Community Building

Community Building

Shockingly, visitors decide whether or not they will return to your church WITHIN THE FIRST ELEVEN MINUTES of arriving (Mancini).  That’s before the service starts, before your worship team is up, and long before you begin your message. When you consider the hours spent on practicing the worship sets, on message prep, on AV presentations, perhaps it would be worth spending focused time prepping for people who may have already dismissed your church long before the carefully planned elements are experienced. 

Visitors make their decisions based on things like ease of parking, ability to find their way around the facility, ease of getting answers to questions, quality of childcare, and cleanliness of the bathroom. Friendliness–or what we would call hospitality–is always at the top of every survey. Here’s what the Bible says: 

Above all, keep loving one another earnestly, since love covers a multitude of sins. Show hospitality to one another without grumbling. 1 Peter 4:8-9 

Let brotherly love continue. Do not neglect to show hospitality to strangers, for thereby some have entertained angels unawares. Hebrews 13:1-2

In last month’s newsletter, I wrote about the seven essential, biblical strategies for every church. This month, let’s dig in to one sub-strategy that contributes to Community Building.

The overall goal of a Community Building strategy is two-fold. First, the strategy includes how community is expressed inside the church through love, service, and encouragement to one another. (This is where all the “one another” phrases are identified and expressed.) Secondly, the strategy helps people become part of the community of your church, from visitor to active member. 

Let’s look at this process through the eyes of someone whom we’ll call “Mary.” Perhaps God is stirring something in Mary to try your church. She may be searching for God or searching for friends. After a year of isolation, she shows up at your church on a Sunday. She has overcome some discomfort and apprehension and has driven into your parking lot. Here are some possible questions she is asking herself:

Arrival Questions:

Where is the entrance? Where do I park? What is it like inside? Where do I go once I enter the building? What if I have questions, is there someone to ask? Where is the bathroom? Where are the kid’s rooms and how do I go about dropping off my child? Will I be pressured to say, sing or sign something?

Relational Questions:

What are the people like? Are they like me? Will they judge my clothes, my shoes, my hairstyle? Are they friendly? Am I intruding? 

Worship Service Questions: 

Will I have to introduce myself to someone? Will I feel pressured to give money? Will it be like when I went to church as a child and it was so far over my head? 

One of the tools some find helpful in answering these questions is to outline the “Visitors Path.”  This path is the sequence that visitors takes from before they attend the church until they have become part of the church community. For some churches it looks something like this:

  1. Website: People can visit a church website and get some of their questions answered about parking, signing in kids, and what the service experience is like. Is this possible on your website? With people like Mary in mind?
  2. Greeters: Do you have greeters at the door wearing nametags so they can be recognized by visitors? Do you have greeters in the parking lot so attenders know where to go (if it’s not snowing too hard)? Do the greeters understand the biblical nature of hospitality and can they answer some of questions  “Mary” has about where things are? 
  3. Facility: Are the bathrooms clean and clearly marked? Is there an information table or booth that is clearly marked for people who have questions? Is it so cold or warm inside that it distracts from their experience?
  4. During the Service: Are first-time visitors welcomed without being pointed out?

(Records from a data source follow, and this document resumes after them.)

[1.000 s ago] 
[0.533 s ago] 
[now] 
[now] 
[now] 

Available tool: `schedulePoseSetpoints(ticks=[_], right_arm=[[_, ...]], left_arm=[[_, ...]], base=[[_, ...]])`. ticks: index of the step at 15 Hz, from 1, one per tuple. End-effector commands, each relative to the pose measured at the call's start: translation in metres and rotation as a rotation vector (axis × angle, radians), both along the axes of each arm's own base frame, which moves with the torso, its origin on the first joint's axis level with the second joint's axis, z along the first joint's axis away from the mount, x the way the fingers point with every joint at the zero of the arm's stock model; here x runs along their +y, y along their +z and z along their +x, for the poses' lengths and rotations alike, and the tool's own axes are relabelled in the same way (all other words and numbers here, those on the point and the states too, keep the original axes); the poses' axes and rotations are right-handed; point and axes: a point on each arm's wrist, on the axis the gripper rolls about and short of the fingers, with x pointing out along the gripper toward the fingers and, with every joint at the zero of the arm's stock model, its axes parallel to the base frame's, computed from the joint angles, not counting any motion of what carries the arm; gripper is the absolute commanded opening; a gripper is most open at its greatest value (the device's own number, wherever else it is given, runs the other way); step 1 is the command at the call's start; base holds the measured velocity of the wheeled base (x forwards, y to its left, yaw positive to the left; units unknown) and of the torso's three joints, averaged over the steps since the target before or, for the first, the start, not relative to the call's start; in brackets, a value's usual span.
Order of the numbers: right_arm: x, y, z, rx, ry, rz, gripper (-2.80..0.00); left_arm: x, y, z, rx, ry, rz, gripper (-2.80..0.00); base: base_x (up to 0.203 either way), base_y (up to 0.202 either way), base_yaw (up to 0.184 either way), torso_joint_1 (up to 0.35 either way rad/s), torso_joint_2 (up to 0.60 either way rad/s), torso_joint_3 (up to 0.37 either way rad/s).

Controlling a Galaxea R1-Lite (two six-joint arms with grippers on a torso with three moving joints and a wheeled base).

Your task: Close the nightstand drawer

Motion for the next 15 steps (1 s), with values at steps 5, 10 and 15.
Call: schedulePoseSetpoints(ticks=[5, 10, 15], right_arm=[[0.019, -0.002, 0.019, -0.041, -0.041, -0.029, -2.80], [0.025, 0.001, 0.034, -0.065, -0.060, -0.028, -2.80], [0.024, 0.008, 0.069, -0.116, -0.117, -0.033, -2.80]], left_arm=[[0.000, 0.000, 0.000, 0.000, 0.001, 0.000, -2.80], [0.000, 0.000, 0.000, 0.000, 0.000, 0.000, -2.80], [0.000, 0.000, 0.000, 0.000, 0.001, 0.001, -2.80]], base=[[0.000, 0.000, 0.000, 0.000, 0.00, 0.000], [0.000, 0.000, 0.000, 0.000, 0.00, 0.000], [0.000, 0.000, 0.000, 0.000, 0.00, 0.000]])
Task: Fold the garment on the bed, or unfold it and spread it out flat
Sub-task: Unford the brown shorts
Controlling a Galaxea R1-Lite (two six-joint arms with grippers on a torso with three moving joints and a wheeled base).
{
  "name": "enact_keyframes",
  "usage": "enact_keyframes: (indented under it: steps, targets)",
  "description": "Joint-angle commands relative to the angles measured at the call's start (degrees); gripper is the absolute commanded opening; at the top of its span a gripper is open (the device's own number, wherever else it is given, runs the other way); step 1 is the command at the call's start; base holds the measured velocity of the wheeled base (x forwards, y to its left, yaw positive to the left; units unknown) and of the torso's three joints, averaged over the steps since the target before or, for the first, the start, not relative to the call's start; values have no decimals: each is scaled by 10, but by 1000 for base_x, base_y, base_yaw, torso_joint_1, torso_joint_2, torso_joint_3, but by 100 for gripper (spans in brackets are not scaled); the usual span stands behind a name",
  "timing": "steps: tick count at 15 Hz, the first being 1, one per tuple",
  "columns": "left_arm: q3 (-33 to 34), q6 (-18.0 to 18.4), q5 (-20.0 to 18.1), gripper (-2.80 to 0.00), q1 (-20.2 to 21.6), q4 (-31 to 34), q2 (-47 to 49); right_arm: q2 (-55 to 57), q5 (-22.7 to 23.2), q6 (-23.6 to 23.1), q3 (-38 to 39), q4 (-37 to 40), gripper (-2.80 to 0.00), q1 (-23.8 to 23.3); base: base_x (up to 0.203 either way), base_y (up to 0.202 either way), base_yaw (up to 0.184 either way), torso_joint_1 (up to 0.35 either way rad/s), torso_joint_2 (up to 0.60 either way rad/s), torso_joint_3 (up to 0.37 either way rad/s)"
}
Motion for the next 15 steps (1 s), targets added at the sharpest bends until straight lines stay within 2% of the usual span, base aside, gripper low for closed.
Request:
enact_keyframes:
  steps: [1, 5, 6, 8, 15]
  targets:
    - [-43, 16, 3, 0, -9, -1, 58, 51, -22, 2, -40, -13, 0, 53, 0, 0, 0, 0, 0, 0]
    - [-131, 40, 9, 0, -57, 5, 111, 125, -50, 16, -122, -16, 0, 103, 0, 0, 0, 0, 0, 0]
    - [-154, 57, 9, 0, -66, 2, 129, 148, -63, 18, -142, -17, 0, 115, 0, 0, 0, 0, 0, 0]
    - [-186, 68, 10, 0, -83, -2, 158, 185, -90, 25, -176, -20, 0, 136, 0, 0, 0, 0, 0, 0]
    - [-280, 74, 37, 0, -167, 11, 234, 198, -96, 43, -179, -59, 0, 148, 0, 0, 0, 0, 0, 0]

Are they told what they can expect from the service? Are they given opportunities to connect further with the church through filling out a card, or coming to a post-church lunch with the pastor next month to get to know him and ask their questions? If they are identified, are they given a gift bag or gift card to thank them for coming?
  5. After the Service: Do visitors receive a follow-up email that is personalized (if possible) that invites them to come back next week, or to an upcoming event? Do they receive a hand-written post-card or some other personalized contact? Are all the visitors from the last month invited to the pastor’s lunch coming up? Another SHOCKING statistic: Nearly 90% of guests return for a second visit when someone reaches out to them within 24 hours after their first visit.
  6. After a Few Visits: Are these people invited to take the next step in community with the church? Is it clear to everyone what that next step is? For example, attend a small group, sign up to help with an event coming up, come to a New Members class, etc.

Each church will need to adapt these ideas to fit their own context and church culture. There are many other pieces to put in place, such as job descriptions for each role, and training for greeters to make sure they know what to do, when to arrive, etc. 

It may be that you are reading this and it seems a little overwhelming to do all of it. So, pick one or two of these and begin to pray about who might help you lead the charge.